All farmers take care of the land and are some of the biggest environmentalists, I would dare say many were environmentalists before environmentalist was cool. Treating the land well doesn’t just make us feel good, it pays dividends year after year. Our soil gives back what we put in, this knowledge has been in our blood since we were born into this life and later chose it because the passion we have for farming can’t be denied.

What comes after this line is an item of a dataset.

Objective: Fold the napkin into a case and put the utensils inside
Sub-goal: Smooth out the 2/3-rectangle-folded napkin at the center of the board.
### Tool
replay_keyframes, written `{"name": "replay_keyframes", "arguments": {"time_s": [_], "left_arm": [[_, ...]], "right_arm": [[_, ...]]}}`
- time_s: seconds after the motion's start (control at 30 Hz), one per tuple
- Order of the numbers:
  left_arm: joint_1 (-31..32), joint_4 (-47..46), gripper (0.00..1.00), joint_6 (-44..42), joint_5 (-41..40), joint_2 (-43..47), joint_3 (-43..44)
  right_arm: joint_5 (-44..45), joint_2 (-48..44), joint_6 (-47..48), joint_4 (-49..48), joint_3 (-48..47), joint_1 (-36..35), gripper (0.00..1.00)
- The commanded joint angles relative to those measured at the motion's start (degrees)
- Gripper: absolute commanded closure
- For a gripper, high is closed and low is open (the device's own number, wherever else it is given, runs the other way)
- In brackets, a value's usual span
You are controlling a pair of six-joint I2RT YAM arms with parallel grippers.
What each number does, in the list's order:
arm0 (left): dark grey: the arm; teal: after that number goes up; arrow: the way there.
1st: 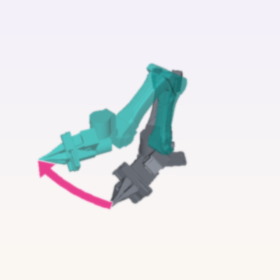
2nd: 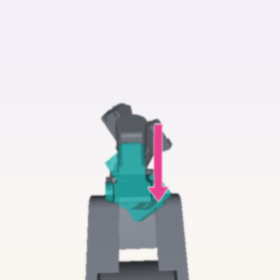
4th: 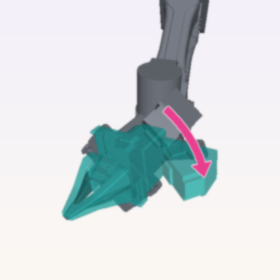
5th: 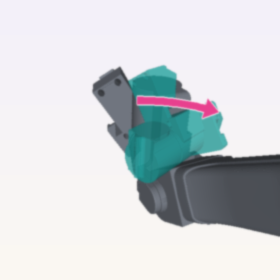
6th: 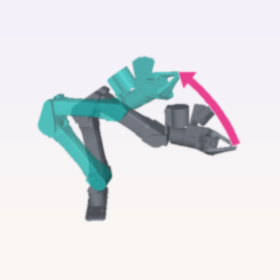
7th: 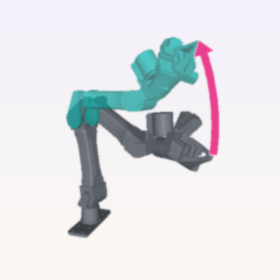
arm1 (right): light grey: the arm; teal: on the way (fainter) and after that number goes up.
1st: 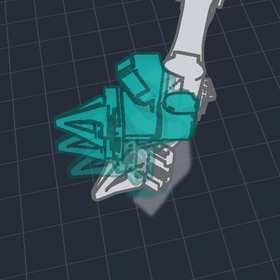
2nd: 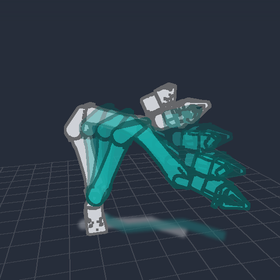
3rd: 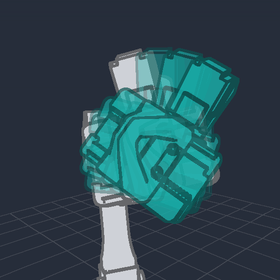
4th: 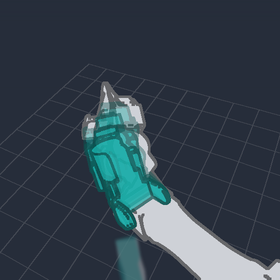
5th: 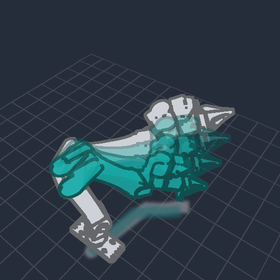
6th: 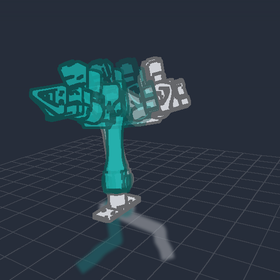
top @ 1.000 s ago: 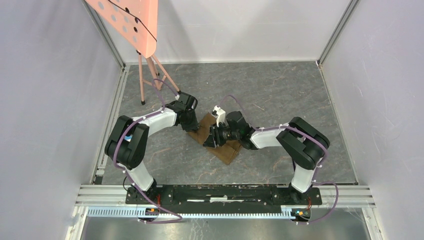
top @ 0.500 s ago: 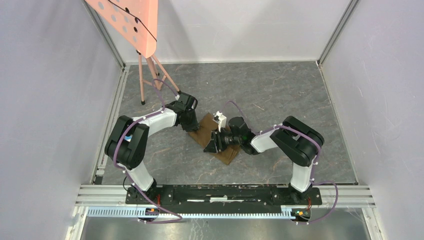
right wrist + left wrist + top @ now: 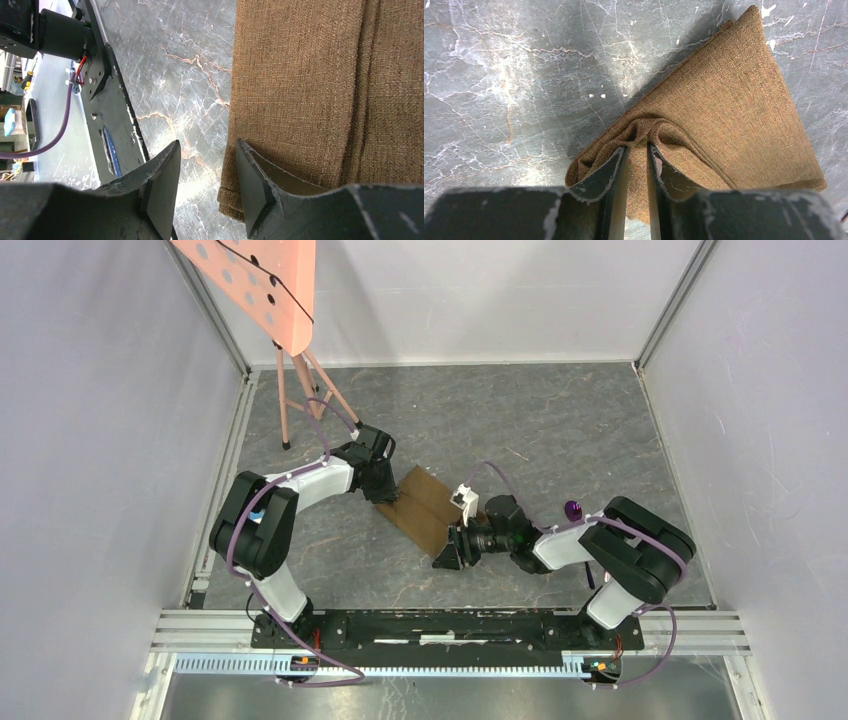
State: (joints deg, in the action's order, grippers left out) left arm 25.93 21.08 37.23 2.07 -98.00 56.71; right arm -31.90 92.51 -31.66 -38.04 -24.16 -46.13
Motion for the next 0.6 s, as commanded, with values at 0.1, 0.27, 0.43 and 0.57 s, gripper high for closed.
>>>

Just a few examples would be our crop rotation that allows us to give the soil a break from the same crop over and over again. We use no till and minimum tillage practices when we can to also allow beetles and worms to continue working hard for us under the soil surface. This also reduces our carbon footprint, saves us money in fuel, and decreases tractor wear and tear. When we do work the ground we do it with as little compaction as possible, because it’s good for soil structure and our plants don’t want to grow in compacted soil that isn’t healthy. We mulch around hazelnut trees when they are small to conserve water through the summer. We plant cover crop in areas with high water washing through to save our topsoil. We have a state of the art irrigation system that allows us to get the exact amount of water where we need it in a timely manner. Really the list goes on and on. And these are things that all farmers do, because I’ll say it again, if we don’t treat our land well it won’t treat us well, and that puts a farmer out of business very quickly.
Even after all of these claims, here is the biggest frustration that I have, this nurse, who I am sure if very competent in her field, wrote this article without any sources and any input from farmers!! Yet people from across this state are reading her words and taking it at face value. In my opinion there is no excuse for putting an article out there for the public to see without any input from the people that actually do the work. I would be extremely skeptical if I read an article about nursing that was written by a farmer, without any input from someone in the actual field. While the urban and rural divide may be getting larger in the sense of understanding of what the other is doing, physically we have never been more close neighbors than before, especially in the Willamette Valley here in Oregon. I really hope that this article prompted more people to ask questions, to reach out to farmers, instead to just reach for the organic blueberries in the grocery store without any hesitation.
I have said it before and I will say it again. I don’t mean to be down playing the value of organic agriculture is having in Oregon. It’s a viable and growing market that does well for our state and many of our state’s farmers. But let’s not try to hurt the conventional farmers just to increase the market share of organic farmers. There is room for all types of agriculture in this state, because we have a lot of mouths to feed, and we as consumers have more choices than ever as to what we feed to our families. Let’s try to reach more for fruits and veggies rather than french fries and milkshakes. That in the end would do more for the health of our families than any amount of organic versus conventional decision.